* **Given material**:
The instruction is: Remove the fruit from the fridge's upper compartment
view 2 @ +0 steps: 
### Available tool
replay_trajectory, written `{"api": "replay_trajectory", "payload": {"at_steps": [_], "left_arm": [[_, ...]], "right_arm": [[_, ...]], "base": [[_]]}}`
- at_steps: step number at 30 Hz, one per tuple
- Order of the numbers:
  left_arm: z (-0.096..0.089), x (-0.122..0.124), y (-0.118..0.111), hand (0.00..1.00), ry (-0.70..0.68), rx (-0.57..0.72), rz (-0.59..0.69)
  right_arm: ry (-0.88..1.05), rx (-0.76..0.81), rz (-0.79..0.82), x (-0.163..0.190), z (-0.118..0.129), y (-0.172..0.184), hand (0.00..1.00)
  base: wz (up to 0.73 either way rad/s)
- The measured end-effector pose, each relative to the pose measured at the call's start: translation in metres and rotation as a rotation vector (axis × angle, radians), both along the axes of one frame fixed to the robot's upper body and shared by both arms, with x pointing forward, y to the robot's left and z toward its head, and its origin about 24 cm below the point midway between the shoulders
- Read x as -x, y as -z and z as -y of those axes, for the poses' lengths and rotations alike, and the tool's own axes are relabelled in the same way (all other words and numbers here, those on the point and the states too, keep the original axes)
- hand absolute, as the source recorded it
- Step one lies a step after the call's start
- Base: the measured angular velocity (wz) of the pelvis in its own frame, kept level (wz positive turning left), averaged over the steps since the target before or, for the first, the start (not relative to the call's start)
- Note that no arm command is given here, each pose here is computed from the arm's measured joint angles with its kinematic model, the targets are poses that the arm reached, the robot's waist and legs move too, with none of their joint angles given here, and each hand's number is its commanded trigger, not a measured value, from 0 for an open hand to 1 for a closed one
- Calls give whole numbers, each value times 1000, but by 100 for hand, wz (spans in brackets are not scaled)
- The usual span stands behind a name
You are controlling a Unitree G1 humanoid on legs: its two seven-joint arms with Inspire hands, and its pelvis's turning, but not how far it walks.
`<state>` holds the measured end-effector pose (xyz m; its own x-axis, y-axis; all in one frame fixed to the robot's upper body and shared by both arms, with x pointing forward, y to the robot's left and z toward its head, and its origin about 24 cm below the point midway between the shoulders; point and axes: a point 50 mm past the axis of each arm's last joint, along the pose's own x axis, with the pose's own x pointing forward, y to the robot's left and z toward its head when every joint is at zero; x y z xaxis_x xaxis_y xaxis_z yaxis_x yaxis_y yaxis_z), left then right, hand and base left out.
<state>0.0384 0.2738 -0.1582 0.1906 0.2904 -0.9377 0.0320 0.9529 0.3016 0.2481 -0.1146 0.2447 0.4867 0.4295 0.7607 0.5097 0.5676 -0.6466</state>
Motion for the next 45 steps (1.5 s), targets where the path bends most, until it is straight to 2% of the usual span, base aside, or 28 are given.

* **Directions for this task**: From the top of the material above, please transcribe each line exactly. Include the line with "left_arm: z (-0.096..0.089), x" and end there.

* **Expected answer**:
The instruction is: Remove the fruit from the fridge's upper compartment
view 2 @ +0 steps: 
### Available tool
replay_trajectory, written `{"api": "replay_trajectory", "payload": {"at_steps": [_], "left_arm": [[_, ...]], "right_arm": [[_, ...]], "base": [[_]]}}`
- at_steps: step number at 30 Hz, one per tuple
- Order of the numbers:
  left_arm: z (-0.096..0.089), x (-0.122..0.124), y (-0.118..0.111), hand (0.00..1.00), ry (-0.70..0.68), rx (-0.57..0.72), rz (-0.59..0.69)

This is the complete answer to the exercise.